I would just suggest trying different charges 100 grains 150 grains and different bullet combos until you find one you like. I have used the pyro dex pellets and they are good also. You don't need 150 grains a 100 is fine I just use 150 because I like to reach out and touch them if the opportunity presents itself we only get a week during rifle in Ne but Mz last all December. Be sure to clean your mz the smokeless ones are easier to maintain but I stick with what I've got cause it works for me. Bore butter is helpful also get a few speed loaders and you can follow up rather quick with a little practice. I hope this helps,


----------



## martinc (Oct 27, 2018)

I have the exact gun, minus the scope, even though I shot with the Konus scope for 3 years. It now has a Vortex Crossfire 3x9x50mm scope on it and I couldn't ask for a better shooting inline.
I shoot Triple 7 powder in loads between 110grain & 125grain loads with Hornady 250 grain 45cal XTP/HP bullets and MMP Black HPH 24 50x45 sabots. I use what ever 209 shotgun primer I can get.

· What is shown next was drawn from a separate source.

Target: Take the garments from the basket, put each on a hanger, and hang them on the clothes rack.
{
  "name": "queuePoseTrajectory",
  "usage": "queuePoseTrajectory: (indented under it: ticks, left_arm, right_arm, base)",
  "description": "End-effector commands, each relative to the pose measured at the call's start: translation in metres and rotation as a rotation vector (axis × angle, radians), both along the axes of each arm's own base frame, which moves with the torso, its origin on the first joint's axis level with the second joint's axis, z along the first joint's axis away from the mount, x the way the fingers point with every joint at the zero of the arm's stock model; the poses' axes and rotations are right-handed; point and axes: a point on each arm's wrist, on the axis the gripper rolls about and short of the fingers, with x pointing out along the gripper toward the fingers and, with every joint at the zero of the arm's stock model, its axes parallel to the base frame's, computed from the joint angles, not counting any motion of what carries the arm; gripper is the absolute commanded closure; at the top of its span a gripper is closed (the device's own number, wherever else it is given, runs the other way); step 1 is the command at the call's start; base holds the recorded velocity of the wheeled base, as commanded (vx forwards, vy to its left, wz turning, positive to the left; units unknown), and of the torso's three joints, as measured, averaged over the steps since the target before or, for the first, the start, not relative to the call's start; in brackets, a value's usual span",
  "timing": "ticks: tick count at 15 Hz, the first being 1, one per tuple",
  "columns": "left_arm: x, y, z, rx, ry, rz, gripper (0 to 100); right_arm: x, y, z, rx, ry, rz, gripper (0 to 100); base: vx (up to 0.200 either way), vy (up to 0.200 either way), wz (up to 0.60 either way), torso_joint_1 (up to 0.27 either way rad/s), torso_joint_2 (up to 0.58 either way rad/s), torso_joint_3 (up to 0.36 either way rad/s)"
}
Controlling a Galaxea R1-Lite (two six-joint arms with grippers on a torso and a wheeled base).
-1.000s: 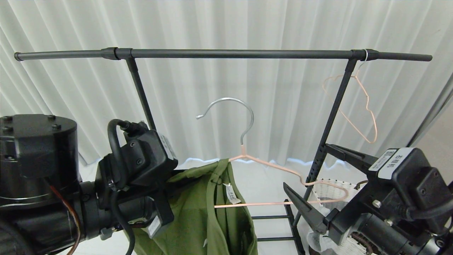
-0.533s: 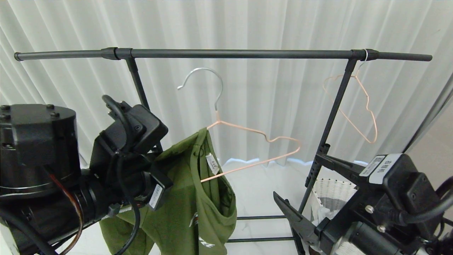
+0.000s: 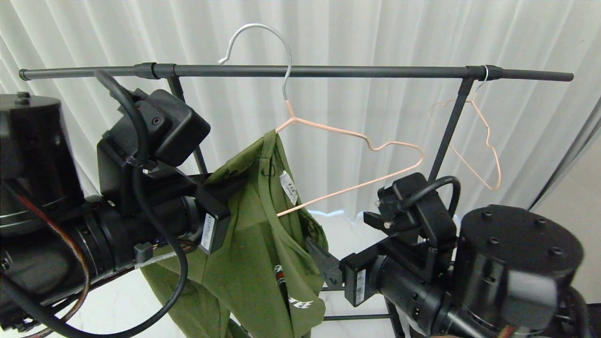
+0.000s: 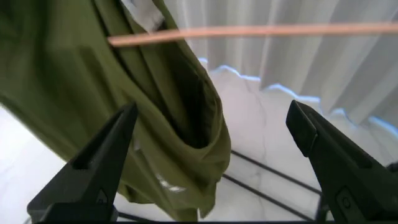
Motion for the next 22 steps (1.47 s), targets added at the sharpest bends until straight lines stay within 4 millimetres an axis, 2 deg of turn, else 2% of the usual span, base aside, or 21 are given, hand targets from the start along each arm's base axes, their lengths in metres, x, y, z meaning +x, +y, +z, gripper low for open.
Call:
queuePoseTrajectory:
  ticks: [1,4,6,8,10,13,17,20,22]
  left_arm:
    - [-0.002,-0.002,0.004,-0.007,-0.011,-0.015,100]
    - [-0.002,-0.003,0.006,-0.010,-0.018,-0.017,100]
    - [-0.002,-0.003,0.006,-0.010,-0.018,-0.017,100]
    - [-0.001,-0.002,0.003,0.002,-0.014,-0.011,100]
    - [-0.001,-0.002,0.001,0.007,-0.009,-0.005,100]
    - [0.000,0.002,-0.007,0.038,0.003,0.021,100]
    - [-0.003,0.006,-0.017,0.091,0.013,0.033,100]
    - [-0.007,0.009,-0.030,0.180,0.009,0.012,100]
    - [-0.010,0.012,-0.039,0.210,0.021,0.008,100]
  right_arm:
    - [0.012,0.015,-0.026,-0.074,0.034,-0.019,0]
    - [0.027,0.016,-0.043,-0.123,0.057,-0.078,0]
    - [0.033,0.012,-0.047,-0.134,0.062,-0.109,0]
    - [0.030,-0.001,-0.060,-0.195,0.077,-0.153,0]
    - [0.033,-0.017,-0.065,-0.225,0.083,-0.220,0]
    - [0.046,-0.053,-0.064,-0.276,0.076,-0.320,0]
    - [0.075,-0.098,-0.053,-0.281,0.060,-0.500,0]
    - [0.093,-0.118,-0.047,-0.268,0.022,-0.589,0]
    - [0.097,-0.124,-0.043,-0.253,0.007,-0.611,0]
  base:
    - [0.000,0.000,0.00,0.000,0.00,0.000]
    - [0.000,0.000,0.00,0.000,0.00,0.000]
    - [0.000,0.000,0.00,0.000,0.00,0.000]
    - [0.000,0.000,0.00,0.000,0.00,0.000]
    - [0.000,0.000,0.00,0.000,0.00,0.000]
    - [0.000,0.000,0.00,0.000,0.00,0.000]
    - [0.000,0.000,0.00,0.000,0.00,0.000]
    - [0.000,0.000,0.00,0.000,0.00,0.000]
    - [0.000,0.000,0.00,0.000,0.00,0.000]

I personally like powder over pellets simply because I can vary my load/charge as needed. When I first got the CVA I played around with a few charges and powders and I seem to get better consistency with a load somewhere in the range as stated above. I use speed loaders and keep a few spares in my vest or jacket pocket when in the stand. 
The gun is sighted in for 100 yards as I'll never shoot any further due to terrain where I hunt and my eyesight. I can consistently shoot 3 shot 1-1 1/2" groups without punishing my shoulder, patch cleaning between the 2nd and 3rd shot.

My CVA even came from the same website you linked to 5+ years ago.



Martin


----------